The futility of U.S.-Syria policy, how the Israel-Gaza war affects Ukraine, China's naval ambitions, and more.

Strategy check

American boots still on the ground in Syria

U.S. military intervention in Syria's civil war has long since dropped out of the headlines. But while foreign affairs attention focuses on elsewhere—first Afghanistan, then Ukraine, now Israel—the intervention continues.

There is very little reason to think, more than a decade into this brutal conflict and the humanitarian crisis it has fostered, that Syrian President Bashar al-Assad will be ousted. And there is even less reason to think that core U.S. security interests will be significantly affected whether he stays in power or not.

So why are we still intervening? Why are American boots still on the ground? That's what DEFP Fellow Daniel DePetris explores in a new explainer arguing for a reset of U.S.-Syria policy.

Key points

  • Assad's government has consolidated its power and defeated credible threats to its rule. The anti-Assad armed opposition, which once controlled half of Syria, is relegated to the northwestern province of Idlib.
     

  • While the Biden administration recognizes that Assad will likely remain in office, U.S. policy remains punitive, maintaining comprehensive sanctions on Syria without a realistic endgame. This policy amounts to collective punishment of ordinary civilians and won't advance U.S. interests.
     

  • Meanwhile, approximately 900 U.S. troops remain in eastern Syria, allegedly to train and assist anti-ISIS fighters. But ISIS lost its territorial caliphate more than four years ago, and keeping U.S. forces in Syria in perpetuity brings serious risks without reward.
     

  • Neither the sanctions nor the occupation of eastern Syria serves U.S. security interests. The latter embroils the United States in a risky mission with no security payoff and no evident exit plan.

Related reading

Read the full explainer: "Reset U.S.-Syria policy"

Sober analysis

The Israel-Gaza war means hard choices for Ukraine

[NYT / Ross Douthat]

[W]ith the massacres in Israel and the unfolding Israeli assault on Gaza, we have a new front of engagement for American power, a new demand for U.S. resources, a new stress point for our stressed imperium and new risks of a wider war.

With this new challenge, the Ukraine hawks' answer is the same: "The False Choice Between Ukraine and Israel" runs theheadlineof a Wall Street Journal editorial. And the Journal editors are correct in the narrow sense that the United States should not simply cut off Ukraine tomorrow and redirect that aid to Israel, as Senator Josh Hawley recently suggested. Our interest in restraining Russian ambitions does not dissolve the instant a Middle Eastern ally goes to war.

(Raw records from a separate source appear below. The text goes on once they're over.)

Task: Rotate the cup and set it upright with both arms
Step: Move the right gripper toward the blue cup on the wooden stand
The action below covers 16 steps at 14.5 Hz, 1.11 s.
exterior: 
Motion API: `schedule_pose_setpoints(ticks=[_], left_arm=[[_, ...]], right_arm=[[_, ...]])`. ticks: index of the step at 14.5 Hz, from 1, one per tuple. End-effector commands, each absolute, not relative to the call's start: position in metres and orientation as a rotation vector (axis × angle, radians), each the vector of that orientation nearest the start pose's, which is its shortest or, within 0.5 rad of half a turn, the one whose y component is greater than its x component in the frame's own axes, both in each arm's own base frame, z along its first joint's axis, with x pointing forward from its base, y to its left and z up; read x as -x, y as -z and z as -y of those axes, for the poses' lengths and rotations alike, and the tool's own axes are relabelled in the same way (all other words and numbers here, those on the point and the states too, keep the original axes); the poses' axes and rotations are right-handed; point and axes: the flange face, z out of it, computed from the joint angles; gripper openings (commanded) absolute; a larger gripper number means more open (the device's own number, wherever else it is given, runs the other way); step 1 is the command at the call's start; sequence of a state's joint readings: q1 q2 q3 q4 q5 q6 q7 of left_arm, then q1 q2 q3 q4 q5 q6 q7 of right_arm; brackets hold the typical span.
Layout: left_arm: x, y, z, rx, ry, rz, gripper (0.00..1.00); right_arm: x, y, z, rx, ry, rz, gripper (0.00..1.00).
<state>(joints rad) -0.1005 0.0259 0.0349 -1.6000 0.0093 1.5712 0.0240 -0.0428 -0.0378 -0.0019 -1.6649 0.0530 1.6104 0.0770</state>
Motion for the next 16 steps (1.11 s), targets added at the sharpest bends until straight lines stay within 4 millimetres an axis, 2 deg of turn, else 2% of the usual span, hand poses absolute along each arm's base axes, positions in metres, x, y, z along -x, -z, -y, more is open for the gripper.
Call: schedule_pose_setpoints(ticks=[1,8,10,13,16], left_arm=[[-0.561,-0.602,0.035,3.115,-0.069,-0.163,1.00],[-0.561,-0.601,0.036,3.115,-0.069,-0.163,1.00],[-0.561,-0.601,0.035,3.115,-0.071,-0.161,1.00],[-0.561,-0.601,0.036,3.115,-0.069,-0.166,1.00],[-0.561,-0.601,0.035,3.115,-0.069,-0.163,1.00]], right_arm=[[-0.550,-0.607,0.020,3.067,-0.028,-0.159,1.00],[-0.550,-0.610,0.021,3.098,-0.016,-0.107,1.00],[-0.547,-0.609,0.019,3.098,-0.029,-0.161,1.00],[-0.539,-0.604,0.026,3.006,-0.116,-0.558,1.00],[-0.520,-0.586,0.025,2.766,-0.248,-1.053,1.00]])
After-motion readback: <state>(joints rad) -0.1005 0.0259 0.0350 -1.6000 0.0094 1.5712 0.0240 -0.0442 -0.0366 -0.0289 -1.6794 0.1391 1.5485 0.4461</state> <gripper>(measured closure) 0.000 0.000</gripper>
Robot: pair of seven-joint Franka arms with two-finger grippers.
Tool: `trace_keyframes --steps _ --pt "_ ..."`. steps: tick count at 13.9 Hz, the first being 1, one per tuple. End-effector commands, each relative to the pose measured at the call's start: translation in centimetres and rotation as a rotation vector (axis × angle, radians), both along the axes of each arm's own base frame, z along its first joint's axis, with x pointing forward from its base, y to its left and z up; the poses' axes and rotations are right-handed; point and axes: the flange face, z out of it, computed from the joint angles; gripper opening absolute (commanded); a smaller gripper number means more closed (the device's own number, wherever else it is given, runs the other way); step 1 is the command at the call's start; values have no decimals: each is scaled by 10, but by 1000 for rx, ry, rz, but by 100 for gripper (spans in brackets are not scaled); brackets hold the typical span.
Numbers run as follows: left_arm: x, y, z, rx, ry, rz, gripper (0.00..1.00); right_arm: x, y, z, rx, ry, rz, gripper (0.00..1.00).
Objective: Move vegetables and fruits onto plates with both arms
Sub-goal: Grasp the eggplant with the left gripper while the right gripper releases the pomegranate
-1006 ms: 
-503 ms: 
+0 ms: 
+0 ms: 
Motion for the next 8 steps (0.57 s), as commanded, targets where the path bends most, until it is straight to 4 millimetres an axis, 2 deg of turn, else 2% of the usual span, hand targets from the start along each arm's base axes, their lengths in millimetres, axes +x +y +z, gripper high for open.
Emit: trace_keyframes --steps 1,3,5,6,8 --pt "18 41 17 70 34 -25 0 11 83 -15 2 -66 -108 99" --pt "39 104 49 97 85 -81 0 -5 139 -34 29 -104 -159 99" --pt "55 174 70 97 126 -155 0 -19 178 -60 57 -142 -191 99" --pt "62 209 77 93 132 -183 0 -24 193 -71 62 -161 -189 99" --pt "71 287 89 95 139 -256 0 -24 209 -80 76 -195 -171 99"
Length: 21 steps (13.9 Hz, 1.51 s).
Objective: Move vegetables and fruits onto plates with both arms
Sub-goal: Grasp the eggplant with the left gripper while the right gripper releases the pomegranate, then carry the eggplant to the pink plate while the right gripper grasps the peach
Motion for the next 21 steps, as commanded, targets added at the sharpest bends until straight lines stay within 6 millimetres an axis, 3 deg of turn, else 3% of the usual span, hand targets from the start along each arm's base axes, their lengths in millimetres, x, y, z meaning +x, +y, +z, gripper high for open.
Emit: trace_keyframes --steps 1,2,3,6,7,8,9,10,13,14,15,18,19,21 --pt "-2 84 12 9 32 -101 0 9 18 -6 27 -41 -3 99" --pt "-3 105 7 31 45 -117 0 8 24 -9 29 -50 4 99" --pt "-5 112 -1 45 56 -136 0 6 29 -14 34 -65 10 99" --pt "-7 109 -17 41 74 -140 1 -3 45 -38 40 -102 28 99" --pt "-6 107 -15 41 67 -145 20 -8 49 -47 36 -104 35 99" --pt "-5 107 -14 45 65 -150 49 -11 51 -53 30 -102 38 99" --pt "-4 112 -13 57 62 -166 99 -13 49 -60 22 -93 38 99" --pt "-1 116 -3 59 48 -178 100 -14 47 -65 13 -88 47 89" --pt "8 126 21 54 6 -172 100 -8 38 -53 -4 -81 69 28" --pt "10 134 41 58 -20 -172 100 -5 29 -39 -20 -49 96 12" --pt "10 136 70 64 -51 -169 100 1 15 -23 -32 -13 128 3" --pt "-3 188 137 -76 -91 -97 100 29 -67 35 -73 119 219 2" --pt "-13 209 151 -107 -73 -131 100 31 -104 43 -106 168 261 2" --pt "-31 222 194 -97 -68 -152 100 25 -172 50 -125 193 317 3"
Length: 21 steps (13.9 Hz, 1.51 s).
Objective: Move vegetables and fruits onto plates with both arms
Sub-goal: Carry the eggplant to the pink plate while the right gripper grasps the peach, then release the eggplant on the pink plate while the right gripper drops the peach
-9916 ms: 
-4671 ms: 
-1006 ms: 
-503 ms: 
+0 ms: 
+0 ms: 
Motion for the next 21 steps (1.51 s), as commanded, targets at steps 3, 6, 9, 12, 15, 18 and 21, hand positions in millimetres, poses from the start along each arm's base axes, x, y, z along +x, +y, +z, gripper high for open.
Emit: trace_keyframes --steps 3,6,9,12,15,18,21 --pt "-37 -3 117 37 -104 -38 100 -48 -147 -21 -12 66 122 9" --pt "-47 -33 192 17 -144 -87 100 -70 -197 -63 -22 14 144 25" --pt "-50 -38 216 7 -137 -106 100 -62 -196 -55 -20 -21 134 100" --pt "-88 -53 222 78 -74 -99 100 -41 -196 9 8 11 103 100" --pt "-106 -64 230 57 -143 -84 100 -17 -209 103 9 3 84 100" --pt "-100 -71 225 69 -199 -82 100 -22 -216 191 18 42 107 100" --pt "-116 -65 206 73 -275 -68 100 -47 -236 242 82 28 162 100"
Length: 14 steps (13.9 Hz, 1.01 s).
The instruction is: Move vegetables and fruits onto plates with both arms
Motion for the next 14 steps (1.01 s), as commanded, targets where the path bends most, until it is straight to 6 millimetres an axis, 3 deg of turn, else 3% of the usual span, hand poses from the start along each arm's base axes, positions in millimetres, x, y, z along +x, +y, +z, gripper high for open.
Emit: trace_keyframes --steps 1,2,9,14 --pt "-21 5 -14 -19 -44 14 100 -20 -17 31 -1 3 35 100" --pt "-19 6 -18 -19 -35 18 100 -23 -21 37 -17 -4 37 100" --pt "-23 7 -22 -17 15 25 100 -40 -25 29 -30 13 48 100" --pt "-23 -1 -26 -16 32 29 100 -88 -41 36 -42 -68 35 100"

But in a larger sense, of course there are real strategic choices here, potential trade-offs in hardware shipped and dollars delivered …

Read the full analysis here.

Mapped

America’s naval sprawl—and China's naval ambitions

China has just one overseas naval base—the solid blue square in the Horn of Africa above—and several militarized artificial islands, a markedly smaller and more regionally constrained footprint than America's sprawling network of naval bases across the Eastern Hemisphere. But U.S. officials believe Beijing may be interested in establishing new bases abroad, CNN reports, mostly around the Indian Ocean, but perhaps as far as Africa's Atlantic coast.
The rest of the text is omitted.